The movements of the joint are entirely passive as there are no muscles connecting the bones which could cause one to move with respect to the other. Muscles which move the shoulder blade cause it to move on the clavicle. Indeed, all movements of the shoulder blade involve movement at both the acromioclavicular and sternoclavicular joints. All movements at the acromioclavicular joint, except that of axial rotation, are gliding movements with the coracoclavicular ligament acting so as to limit these movements.
The acromioclavicular joint has three degrees of freedom of motion about three axes. These movements are probably best described in terms of their relation to the shoulder blade rather than with respect to the cardinal axes of the body, since the joint constantly changes its relation to the trunk. The most important function of the joint is that it provides an additional range of movement for the pectoral girdle after the range of movement at the sternoclavicular joint has been exhausted.

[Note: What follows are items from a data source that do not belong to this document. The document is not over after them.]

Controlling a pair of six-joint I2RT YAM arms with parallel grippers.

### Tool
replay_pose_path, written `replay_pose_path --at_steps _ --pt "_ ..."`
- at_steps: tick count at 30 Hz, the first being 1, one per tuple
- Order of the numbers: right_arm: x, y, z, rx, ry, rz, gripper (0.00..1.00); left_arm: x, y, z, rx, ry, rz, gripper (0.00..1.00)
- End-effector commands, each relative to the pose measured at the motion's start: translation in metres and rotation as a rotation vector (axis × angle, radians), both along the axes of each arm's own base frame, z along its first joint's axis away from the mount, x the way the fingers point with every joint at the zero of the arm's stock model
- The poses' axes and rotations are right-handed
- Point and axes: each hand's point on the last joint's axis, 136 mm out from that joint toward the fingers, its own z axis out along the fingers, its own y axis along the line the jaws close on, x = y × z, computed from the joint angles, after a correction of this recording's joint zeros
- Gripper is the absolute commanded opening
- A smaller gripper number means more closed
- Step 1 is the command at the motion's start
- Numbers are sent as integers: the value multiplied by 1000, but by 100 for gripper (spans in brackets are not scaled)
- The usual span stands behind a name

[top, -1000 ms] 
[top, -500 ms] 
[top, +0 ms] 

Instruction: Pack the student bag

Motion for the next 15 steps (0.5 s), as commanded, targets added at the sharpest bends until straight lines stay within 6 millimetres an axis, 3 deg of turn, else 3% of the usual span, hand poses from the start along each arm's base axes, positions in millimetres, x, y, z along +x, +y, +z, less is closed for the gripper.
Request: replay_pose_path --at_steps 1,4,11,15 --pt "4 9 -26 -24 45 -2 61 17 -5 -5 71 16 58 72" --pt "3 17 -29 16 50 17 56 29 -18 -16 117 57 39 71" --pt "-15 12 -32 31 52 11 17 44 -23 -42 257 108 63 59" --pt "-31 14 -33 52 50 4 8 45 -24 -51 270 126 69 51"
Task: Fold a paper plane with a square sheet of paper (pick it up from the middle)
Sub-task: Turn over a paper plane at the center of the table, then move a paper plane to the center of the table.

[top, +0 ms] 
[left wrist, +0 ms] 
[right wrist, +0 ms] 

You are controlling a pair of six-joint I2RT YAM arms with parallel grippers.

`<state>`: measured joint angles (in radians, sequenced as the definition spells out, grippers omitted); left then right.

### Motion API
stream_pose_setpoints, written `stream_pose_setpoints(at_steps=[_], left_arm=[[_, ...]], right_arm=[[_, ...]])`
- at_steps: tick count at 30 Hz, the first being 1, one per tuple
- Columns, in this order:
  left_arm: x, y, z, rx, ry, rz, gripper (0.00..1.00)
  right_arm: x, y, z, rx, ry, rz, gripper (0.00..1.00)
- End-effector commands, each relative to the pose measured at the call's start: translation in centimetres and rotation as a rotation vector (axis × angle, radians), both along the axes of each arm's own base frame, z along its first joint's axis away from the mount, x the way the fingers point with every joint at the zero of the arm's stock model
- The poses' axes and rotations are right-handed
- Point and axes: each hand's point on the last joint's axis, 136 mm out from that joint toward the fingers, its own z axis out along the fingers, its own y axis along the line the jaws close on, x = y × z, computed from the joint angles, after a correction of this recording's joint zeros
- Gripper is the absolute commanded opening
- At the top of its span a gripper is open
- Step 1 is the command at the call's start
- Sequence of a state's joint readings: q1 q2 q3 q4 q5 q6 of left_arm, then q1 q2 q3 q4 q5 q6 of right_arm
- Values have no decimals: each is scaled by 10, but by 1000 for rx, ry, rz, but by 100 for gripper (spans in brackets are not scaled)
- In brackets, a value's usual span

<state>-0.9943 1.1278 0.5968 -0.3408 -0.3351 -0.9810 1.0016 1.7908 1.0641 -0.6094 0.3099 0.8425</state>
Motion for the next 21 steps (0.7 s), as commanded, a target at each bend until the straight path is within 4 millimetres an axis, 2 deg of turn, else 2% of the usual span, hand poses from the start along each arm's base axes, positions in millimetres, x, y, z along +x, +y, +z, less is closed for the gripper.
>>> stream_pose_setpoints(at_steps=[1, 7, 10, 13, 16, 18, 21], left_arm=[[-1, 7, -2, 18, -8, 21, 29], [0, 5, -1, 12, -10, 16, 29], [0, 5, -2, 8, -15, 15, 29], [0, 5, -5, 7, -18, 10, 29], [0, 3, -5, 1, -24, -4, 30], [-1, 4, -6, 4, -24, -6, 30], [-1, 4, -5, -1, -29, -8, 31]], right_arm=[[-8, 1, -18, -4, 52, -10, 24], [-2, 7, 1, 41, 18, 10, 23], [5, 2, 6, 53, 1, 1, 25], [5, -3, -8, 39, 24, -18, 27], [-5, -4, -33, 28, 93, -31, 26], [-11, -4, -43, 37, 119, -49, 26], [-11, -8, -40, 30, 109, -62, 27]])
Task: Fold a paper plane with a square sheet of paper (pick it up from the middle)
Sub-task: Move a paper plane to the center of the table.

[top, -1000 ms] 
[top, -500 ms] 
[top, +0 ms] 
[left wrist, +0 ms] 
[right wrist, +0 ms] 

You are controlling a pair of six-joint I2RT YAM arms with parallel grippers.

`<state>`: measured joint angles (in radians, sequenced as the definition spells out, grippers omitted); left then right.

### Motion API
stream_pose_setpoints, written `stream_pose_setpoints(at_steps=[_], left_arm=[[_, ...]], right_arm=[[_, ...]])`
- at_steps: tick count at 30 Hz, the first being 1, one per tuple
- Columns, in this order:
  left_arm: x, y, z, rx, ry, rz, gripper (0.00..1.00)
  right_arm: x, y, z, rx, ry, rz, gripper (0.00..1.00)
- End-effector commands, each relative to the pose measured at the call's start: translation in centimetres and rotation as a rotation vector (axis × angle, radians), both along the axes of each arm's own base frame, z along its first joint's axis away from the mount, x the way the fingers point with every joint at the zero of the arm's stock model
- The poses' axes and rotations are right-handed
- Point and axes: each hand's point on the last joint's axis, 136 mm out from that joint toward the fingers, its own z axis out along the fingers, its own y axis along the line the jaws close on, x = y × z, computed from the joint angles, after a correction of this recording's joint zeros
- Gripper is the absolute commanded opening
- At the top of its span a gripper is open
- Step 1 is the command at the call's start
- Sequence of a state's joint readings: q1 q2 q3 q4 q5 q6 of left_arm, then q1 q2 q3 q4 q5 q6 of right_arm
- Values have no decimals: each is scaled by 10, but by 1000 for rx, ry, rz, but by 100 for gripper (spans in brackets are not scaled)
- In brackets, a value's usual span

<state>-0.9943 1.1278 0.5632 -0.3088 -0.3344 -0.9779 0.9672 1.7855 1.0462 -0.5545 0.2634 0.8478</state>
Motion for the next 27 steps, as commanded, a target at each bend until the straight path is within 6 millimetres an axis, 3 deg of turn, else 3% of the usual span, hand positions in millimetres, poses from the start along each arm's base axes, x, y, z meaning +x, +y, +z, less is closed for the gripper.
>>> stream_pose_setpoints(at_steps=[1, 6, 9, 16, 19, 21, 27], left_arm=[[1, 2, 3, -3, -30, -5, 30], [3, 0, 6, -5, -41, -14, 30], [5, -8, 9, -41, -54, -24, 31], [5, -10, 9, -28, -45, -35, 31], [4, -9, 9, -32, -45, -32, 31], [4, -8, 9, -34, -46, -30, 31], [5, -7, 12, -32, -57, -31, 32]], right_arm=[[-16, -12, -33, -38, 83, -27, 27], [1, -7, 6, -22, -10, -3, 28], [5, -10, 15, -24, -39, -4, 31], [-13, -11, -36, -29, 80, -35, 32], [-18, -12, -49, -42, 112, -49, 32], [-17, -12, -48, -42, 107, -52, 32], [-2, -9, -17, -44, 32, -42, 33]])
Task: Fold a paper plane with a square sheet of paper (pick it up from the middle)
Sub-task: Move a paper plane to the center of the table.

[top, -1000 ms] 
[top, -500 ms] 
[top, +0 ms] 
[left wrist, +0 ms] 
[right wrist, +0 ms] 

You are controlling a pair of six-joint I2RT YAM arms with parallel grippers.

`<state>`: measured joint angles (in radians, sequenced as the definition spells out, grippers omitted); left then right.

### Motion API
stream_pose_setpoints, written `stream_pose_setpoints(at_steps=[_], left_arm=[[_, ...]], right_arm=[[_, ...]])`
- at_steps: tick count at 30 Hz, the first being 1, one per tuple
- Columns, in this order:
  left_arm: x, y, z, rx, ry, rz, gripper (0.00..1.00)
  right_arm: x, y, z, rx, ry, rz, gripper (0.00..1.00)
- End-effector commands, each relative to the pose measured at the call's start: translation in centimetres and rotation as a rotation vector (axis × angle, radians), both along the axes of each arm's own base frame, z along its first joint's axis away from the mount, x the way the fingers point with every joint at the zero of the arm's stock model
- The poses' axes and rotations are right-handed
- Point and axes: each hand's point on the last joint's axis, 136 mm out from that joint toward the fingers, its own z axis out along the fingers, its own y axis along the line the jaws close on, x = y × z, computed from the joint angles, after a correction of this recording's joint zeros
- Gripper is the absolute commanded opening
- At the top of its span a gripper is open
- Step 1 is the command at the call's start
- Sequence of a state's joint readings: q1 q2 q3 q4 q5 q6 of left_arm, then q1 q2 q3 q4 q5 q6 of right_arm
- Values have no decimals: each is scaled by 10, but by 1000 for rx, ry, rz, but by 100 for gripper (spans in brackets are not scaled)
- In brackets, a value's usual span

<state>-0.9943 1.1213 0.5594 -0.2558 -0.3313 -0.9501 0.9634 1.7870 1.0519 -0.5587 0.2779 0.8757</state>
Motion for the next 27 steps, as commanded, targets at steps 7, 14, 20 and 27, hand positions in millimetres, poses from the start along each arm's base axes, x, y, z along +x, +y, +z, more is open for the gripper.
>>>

Movement about a vertical axis(a)

This movement is associated with protraction and retraction of the shoulder blade. The axis of movement passes vertically through the lateral end of the clavicle midway between the joint and the coracoclavicular ligament. As the acromion glides backwards with respect to the clavicle, the angle between the clavicle and shoulder blade increases: similarly as the acromion glides forwards this angle decreases. Backward movement of the acromion is checked by the anterior joint capsule and actively limited by the trapezoid ligament as it becomes stretched. Forward movement will be checked by the posterior joint capsule and limited by the stretching of the conoid ligament. Towards the end of forward movement of the acromion, the trapezoid ligament may also be put under tension and therefore help to limit the movement. Compensatory movements of the clavicle at the sternoclavicular joint accompany these actions at the acromioclavicular joint.

Movement about a sagital axis(b)

Movement about this axis occurs when the shoulder blade is elevated or depressed. It has been estimated that the total range of movement about this axis is no more than 15°. Elevation is limited by tension developed in both parts of the coracoclavicular ligament, with the conoid ligament becoming stretched first; depression is checked by the coracoid process coming into contact with the under surface of the clavicle.

Axial rotation(c)

Axial rotation at the acromioclavicular joint is associated with medial and lateral rotation of the shoulder blade, that is when the glenoid fossa faces inferiorly or superiorly respectively. The range of rotation of the shoulder blade with respect to the clavicle is of the order of 30°, and occurs about an axis that passes through the conoid ligament and the acromioclavicular joint. The movement allows the flexed arm to be fully elevated. Restraints to rotation are provided by both parts of the coracoclavicular ligament.

Accessory movements

With the subject lying supine, downward pressure applied with the thumb on the lateral end of the clavicle causes it to glide backward against the acromion process.


The line of the acromioclavicular joint can be palpated from above by applying a downward pressure to the lateral end of the clavicle.